Alcohol Propoxy (PO) Sulfates (APSs) and their blends with Internal Olefin Sulfonates (IOSs) were assessed by surfactant-brine-oil phase behavior studies to identify which of them formed stable aqueous solutions, and were capable of reducing IFT at the given conditions of temperature, salinity and crude oil. The selected surfactant was also evaluated in terms of viscosity of phases, to ensure that no high viscosity phases were formed, and in terms of adsorption on reservoir rock, which needs to be low for the process to be economical. Due to ease of handling initial phase behavior evaluation in this study and in a majority of such studies by others is done with dead crude oil (oil devoid of the light components which come out of the oil when depressurized to atmospheric pressure). But is known that surfactant phase behavior is highly dependent of the composition of the oil. To this end, experiments with live oil were carried out to determine the effect of different gases, methane, ethane, carbon dioxide, and separator gas, on surfactant phase behavior.
Some surfactants that were evaluated exhibited non-classical phase behavior, i.e., they did not exhibit the classical Winsor phase transition of Type IType IIIType II, which is accompanied by an increasing oil solubilization parameter (σo) and decreasing water solubilization parameter (σw). These systems did not form a Type III system, and instead showed a Type IType II transition. Moreover, the σo (high σ is an indicator of low IFT) appeared to reach a peak and then decrease in the Type I region. The reasons behind these non-classical aspects of phase behavior were deciphered and are discussed in terms of surfactant partitioning and emulsion stability.

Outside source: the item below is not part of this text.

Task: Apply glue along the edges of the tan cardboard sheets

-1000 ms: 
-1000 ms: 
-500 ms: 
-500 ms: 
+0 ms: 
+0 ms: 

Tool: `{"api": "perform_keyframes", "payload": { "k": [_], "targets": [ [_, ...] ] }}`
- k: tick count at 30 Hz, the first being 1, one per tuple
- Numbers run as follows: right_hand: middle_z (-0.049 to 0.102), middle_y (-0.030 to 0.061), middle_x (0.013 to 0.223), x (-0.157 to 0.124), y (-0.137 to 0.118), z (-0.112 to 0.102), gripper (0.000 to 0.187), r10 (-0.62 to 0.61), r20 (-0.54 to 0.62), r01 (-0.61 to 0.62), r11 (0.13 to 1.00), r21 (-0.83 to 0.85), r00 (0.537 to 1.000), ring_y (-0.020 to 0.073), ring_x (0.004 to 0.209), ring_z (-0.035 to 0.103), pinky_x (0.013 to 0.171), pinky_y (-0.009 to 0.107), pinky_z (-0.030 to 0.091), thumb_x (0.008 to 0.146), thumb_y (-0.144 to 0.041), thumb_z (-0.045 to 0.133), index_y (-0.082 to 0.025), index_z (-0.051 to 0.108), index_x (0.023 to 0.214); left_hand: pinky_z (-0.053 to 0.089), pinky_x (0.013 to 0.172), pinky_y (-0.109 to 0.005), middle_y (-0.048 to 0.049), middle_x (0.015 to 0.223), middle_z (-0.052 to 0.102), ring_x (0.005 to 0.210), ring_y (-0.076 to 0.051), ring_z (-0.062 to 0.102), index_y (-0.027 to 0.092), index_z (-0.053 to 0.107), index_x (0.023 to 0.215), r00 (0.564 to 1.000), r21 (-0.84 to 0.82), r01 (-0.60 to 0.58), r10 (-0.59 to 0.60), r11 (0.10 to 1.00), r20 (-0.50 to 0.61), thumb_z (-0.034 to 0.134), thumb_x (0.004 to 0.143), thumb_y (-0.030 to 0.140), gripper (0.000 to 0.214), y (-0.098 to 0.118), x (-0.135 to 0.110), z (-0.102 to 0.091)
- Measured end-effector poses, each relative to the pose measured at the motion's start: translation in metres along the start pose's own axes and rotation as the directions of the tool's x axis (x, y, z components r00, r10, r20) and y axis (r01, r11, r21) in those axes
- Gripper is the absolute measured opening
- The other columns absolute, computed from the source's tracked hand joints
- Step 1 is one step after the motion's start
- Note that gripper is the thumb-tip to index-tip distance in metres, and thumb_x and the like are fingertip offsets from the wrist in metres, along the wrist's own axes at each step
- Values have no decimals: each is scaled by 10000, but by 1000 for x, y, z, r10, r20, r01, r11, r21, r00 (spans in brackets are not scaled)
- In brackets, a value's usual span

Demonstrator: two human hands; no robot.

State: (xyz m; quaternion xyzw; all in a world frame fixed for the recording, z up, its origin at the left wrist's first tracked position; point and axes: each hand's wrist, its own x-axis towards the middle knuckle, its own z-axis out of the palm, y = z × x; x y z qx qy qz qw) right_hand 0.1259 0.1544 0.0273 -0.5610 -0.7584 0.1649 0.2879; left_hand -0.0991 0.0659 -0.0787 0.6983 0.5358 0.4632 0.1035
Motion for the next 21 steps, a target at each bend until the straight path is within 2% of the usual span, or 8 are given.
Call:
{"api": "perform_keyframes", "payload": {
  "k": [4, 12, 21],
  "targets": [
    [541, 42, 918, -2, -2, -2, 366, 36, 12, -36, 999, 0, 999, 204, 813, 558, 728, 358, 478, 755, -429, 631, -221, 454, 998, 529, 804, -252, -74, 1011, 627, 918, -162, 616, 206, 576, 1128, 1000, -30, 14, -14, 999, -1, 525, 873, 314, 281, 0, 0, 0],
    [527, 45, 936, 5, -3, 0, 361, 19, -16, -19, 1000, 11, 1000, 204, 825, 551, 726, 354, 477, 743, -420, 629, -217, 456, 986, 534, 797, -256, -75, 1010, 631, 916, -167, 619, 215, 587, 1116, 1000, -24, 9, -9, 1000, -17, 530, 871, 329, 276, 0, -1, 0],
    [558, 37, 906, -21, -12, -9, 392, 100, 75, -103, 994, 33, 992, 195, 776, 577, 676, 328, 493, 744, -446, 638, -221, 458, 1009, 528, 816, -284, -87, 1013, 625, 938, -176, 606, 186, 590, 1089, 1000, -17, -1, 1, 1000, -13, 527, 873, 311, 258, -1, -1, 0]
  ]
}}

In the last part of the thesis, Alpha Olefin Sulfonate (AOS) foam was studied for application in a miscible gas flood, on the principle that foam would form more preferentially in a high permeability low residual oil zone (swept zone), thereby reducing the gas mobility in this zone, resulting in the diversion of the gas to low permeability zones, and reduced bypassing of gas to the production well. AOS foam with nitrogen and enriched hydrocarbon gas at reservoir temperature (68 °C), and pressure (~3,300 psi) was evaluated in consolidated porous media (Berea cores), in terms of foam generation and propagation ability, and foam strength measured as gas apparent viscosity. The effect of miscible flood residual oil saturation on foam strength was evaluated to assess if strong foam could be generated in the presence of oil (which in some cases in known to destabilize foam).